__Task goal__.
Exact copy, no pictures: return only the lines below from the line with "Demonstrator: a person" up to and including the line with "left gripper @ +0".

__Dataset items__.

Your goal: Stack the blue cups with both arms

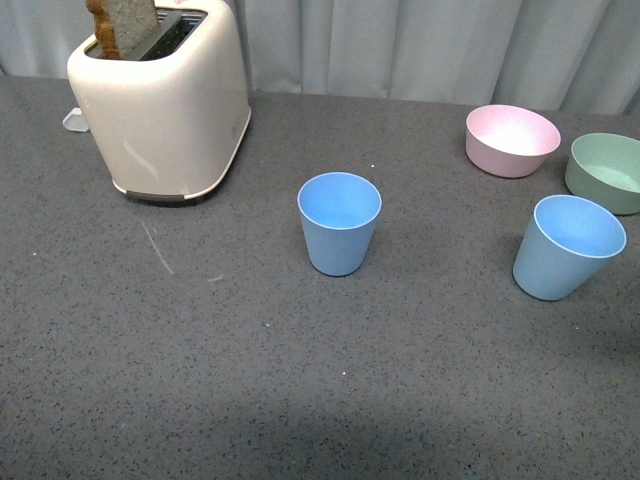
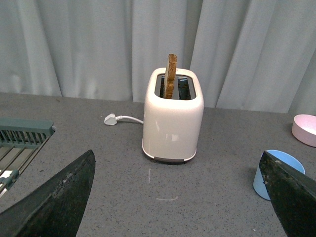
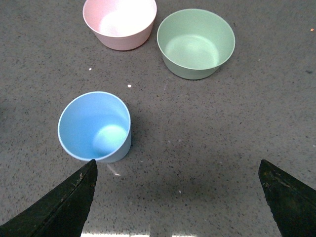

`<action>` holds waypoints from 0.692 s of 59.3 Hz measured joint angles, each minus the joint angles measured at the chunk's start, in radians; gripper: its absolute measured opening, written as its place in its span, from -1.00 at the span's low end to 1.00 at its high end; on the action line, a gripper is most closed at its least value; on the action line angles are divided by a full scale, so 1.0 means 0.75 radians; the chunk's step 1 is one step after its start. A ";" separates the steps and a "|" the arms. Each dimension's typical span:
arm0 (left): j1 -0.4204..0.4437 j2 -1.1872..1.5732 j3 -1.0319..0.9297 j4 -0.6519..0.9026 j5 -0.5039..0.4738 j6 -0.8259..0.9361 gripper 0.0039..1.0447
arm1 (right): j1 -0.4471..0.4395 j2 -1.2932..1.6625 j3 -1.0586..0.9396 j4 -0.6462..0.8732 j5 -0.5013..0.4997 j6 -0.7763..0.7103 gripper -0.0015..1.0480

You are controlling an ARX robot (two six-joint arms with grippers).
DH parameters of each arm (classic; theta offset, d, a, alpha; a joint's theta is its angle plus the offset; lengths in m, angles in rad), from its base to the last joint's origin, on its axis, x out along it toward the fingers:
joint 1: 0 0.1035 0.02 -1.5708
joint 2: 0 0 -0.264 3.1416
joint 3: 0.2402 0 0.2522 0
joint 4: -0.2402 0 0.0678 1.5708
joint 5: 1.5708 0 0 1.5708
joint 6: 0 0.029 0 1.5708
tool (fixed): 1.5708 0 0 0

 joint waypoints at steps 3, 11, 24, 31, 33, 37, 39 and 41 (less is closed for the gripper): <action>0.000 0.000 0.000 0.000 0.000 0.001 0.88 | 0.008 0.084 0.066 -0.039 -0.010 0.033 0.81; 0.000 0.000 0.000 0.000 0.000 0.001 0.88 | 0.044 0.292 0.218 -0.132 -0.022 0.126 0.81; 0.000 0.000 0.000 0.000 0.000 0.001 0.88 | 0.095 0.526 0.364 -0.171 0.012 0.240 0.81; 0.000 0.000 0.000 0.000 0.000 0.001 0.88 | 0.114 0.615 0.421 -0.173 0.048 0.288 0.81; 0.000 0.000 0.000 0.000 0.000 0.000 0.88 | 0.118 0.640 0.439 -0.179 0.056 0.304 0.81; 0.000 0.000 0.000 0.000 0.000 0.001 0.88 | 0.124 0.687 0.473 -0.201 0.066 0.347 0.81; 0.000 0.000 0.000 0.000 0.000 0.001 0.88 | 0.126 0.707 0.487 -0.217 0.065 0.372 0.76; 0.000 0.000 0.000 0.000 0.000 0.001 0.88 | 0.129 0.729 0.500 -0.228 0.073 0.389 0.63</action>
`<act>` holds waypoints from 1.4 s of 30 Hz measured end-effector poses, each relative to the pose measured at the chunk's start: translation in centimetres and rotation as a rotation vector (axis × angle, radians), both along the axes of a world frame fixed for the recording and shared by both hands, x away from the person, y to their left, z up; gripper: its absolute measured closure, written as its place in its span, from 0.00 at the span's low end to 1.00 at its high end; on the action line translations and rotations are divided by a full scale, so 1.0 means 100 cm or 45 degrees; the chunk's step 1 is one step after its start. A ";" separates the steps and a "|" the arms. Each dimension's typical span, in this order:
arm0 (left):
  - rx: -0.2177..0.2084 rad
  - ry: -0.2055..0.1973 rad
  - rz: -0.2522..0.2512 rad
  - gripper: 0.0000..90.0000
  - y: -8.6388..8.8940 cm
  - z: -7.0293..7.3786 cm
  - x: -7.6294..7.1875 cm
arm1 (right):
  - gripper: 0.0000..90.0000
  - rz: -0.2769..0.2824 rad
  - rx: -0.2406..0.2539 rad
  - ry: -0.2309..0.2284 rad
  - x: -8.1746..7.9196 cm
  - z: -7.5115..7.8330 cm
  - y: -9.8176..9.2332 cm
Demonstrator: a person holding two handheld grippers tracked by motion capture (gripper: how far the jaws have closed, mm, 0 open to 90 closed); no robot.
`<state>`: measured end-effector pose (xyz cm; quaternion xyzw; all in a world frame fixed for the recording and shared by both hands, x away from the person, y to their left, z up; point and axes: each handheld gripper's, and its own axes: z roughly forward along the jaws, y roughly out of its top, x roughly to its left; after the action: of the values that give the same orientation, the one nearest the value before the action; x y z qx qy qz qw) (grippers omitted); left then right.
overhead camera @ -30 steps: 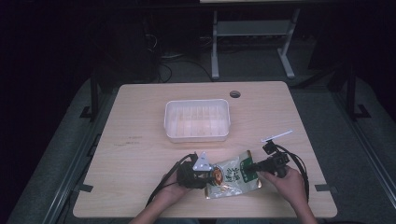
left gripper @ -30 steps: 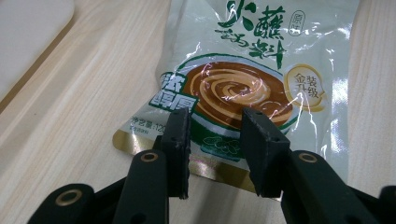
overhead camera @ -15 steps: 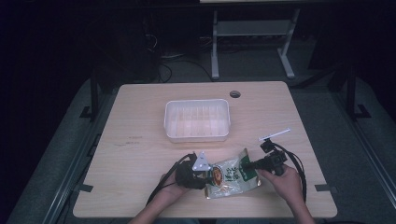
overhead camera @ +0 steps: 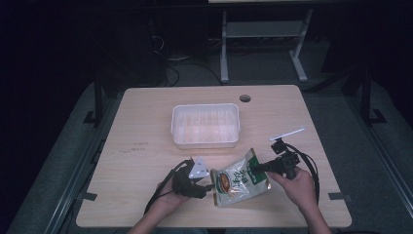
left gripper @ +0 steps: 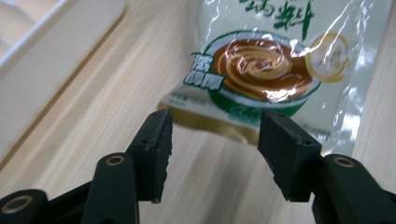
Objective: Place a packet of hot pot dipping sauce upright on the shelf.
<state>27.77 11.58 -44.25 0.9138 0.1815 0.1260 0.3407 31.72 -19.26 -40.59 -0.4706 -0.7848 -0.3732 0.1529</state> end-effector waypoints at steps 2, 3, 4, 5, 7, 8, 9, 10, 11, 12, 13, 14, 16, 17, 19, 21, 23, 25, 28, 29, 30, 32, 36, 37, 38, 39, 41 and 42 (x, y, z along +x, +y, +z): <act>-0.020 0.004 0.025 0.46 0.009 0.004 0.001 | 0.99 0.007 -0.017 -0.008 0.001 0.010 0.004; -0.017 0.003 0.032 0.46 0.012 0.005 0.001 | 0.99 0.008 -0.026 -0.011 0.001 0.013 0.005; -0.021 0.007 0.042 0.45 0.015 0.005 0.001 | 0.99 0.011 -0.032 -0.017 0.001 0.017 0.007; -0.015 0.008 0.046 0.45 0.018 0.005 0.001 | 1.00 0.013 -0.040 -0.019 0.001 0.021 0.008; -0.005 0.003 0.055 0.45 0.022 0.005 0.000 | 1.00 0.022 -0.055 -0.031 0.002 0.029 0.011; -0.001 0.005 0.062 0.45 0.026 0.005 -0.001 | 1.00 0.024 -0.056 -0.027 0.002 0.031 0.012; -0.001 0.005 0.062 0.45 0.026 0.005 -0.001 | 1.00 0.028 -0.063 -0.031 0.003 0.035 0.014; 0.006 0.010 0.072 0.45 0.032 0.004 -0.003 | 1.00 0.032 -0.068 -0.034 0.003 0.038 0.016; 0.009 0.007 0.078 0.44 0.035 0.003 -0.004 | 1.00 0.035 -0.074 -0.037 0.003 0.041 0.017; 0.015 0.007 0.085 0.44 0.038 0.003 -0.004 | 1.00 0.037 -0.080 -0.042 0.003 0.043 0.019; 0.016 0.008 0.091 0.44 0.041 0.003 -0.004 | 1.00 0.042 -0.082 -0.044 0.004 0.045 0.021; 0.016 0.008 0.091 0.44 0.041 0.003 -0.004 | 1.00 0.042 -0.082 -0.044 0.004 0.045 0.021; 0.014 0.012 0.117 0.44 0.051 0.002 -0.005 | 1.00 0.050 -0.080 -0.040 0.005 0.053 0.026; 0.011 0.014 0.126 0.44 0.054 0.001 -0.005 | 1.00 0.058 -0.078 -0.040 0.005 0.056 0.028; 0.006 0.015 0.134 0.44 0.056 0.000 -0.004 | 1.00 0.070 -0.084 -0.046 0.006 0.061 0.033; -0.009 0.024 0.155 0.44 0.062 -0.001 -0.003 | 1.00 0.081 -0.078 -0.040 0.007 0.067 0.038; -0.017 0.026 0.167 0.43 0.065 -0.002 -0.003 | 1.00 0.091 -0.072 -0.038 0.009 0.073 0.043; -0.016 0.021 0.178 0.43 0.068 -0.002 -0.002 | 1.00 0.097 -0.082 -0.041 0.010 0.079 0.048; -0.021 0.021 0.195 0.43 0.073 -0.003 -0.001 | 1.00 0.100 -0.093 -0.038 0.013 0.087 0.055; -0.017 0.020 0.197 0.43 0.074 -0.003 0.000 | 1.00 0.100 -0.096 -0.037 0.014 0.089 0.057; -0.017 0.020 0.197 0.43 0.074 -0.003 0.000 | 1.00 0.100 -0.096 -0.037 0.014 0.089 0.057; -0.012 0.016 0.219 0.43 0.079 -0.004 0.003 | 1.00 0.097 -0.107 -0.038 0.017 0.096 0.062; -0.014 0.011 0.240 0.43 0.084 -0.004 0.003 | 1.00 0.094 -0.097 -0.038 0.021 0.105 0.066; -0.021 0.009 0.250 0.42 0.086 -0.004 0.004 | 1.00 0.090 -0.076 -0.025 0.025 0.110 0.068; -0.021 0.008 0.253 0.42 0.087 -0.004 0.004 | 1.00 0.089 -0.071 -0.021 0.027 0.113 0.070; -0.017 0.006 0.254 0.42 0.087 -0.004 0.004 | 1.00 0.091 -0.069 -0.021 0.029 0.116 0.072; -0.006 0.002 0.256 0.42 0.087 -0.004 0.004 | 1.00 0.104 -0.070 -0.026 0.033 0.122 0.077; -0.006 0.002 0.256 0.42 0.087 -0.004 0.004 | 1.00 0.107 -0.080 -0.032 0.035 0.125 0.080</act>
<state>28.19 20.28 -44.65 0.8903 0.2727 0.1584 0.3285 35.20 -11.26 -28.10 -0.4372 -0.8170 -0.3476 0.1437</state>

__Solution to the exercise__.
Demonstrator: a person holding two handheld grippers tracked by motion capture (gripper: how far the jaws have closed, mm, 0 open to 90 closed); no robot.
`<state>`: measured end-effector pose (xyz cm; quaternion xyzw; all in a world frame fixed for the recording and shared by both hands, x away from the person, y to their left, z up; point and axes: each handheld gripper's, and its own axes: z roughly forward along the jaws, y roughly out of its top, x roughly to its left; after the action: of the values that give the same orientation, the one nearest the value before the action; x y z qx qy qz qw) (grippers omitted); left then right.
overhead camera @ -30 steps: 
left gripper @ -30 steps: 
overhead camera @ -15 steps: 
overhead camera @ +0 steps: 
left gripper @ +0 steps: 

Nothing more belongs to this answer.